Iron, in even trace amounts, acts as a co-factor for marine cyanobacteria's nitrogenase, which fixes dissolved atmopheric dinitrogen, making it accessible to plankton, which can then grow and sequester dissolved atmospheric carbon dioxide. This reduces atmospheric CO2, ameliorating the greenhouse effect.

Supplementing iron is possible, but must be continually done, as most iron soon forms precipitates which settle out of the sunit surface areas.

Proposal: Step 1) Design a nitrogenase which uses strontium as a co-factor, instead of iron. Strontium is rare in seawater, but more concentrated than iron in these specific oceanic areas. Check that the new nitrogenase can be eaten safely by sealife.

Step 2) put the DNA sequence coding for the new nitrogenase into marine cyanobacteria, and release them into these areas of the oceans, to thrive.

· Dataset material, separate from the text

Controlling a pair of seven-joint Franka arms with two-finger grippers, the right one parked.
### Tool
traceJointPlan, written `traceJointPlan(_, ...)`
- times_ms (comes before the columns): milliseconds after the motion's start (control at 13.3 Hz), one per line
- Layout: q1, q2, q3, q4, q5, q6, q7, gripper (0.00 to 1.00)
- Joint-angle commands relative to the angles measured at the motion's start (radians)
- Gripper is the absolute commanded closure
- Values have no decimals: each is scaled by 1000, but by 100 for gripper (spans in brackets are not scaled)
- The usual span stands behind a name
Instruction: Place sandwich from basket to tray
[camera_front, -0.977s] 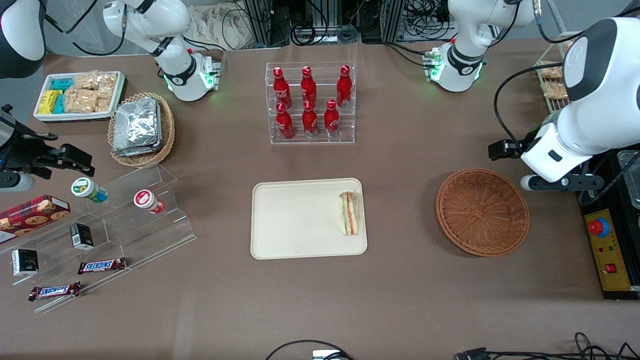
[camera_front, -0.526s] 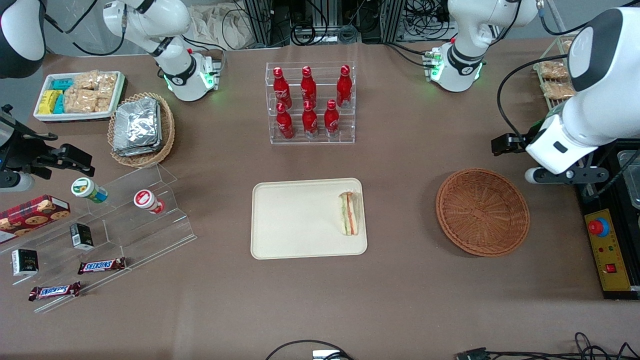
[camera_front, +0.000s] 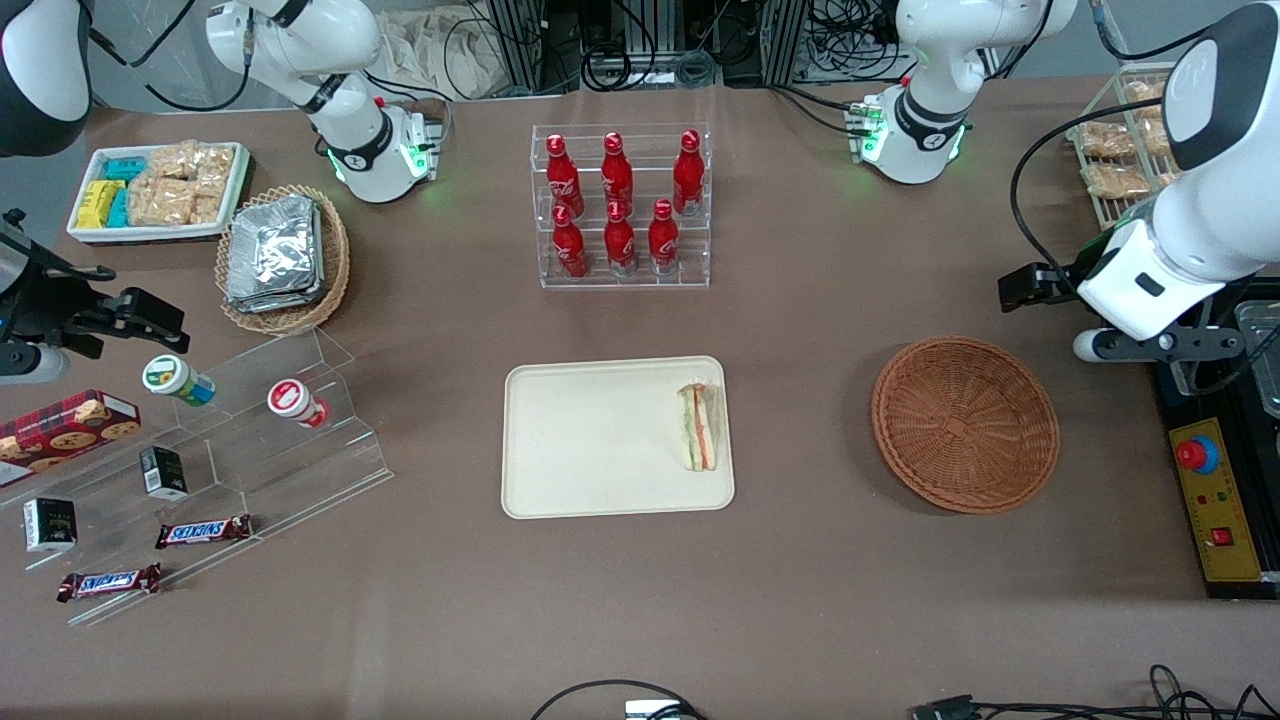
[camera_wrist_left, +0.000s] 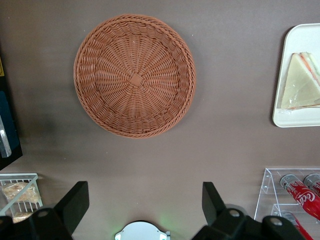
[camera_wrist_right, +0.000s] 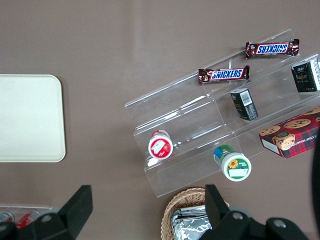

Goal: Vastly increase marine photosynthesis especially in those relatively unproductive oceanic areas. In this way reverse the ongoing increase in Earth's atmospheric CO2, and thus stabilize the global climate.

Beneficial side effect: increase deep ocean fisheries, like tuna. Expand the amount of sunlight energy entering the biosphere, increasing life on earth.

briancady413, Feb 17 2011

Arsenic substituting for phosphorus http://www.astrobio...-the-periodic-table
[bungston, Feb 17 2011]

Johnny Alpha http://en.wikipedia..._Alpha#Johnny_Alpha
Strontium Dog [DrBob, Feb 18 2011]

Vanadium http://pubs.acs.org.../80th/vanadium.html
" V is the second most abundant transition-metal ion in surface seawater after molybdenum" [bungston, Feb 18 2011]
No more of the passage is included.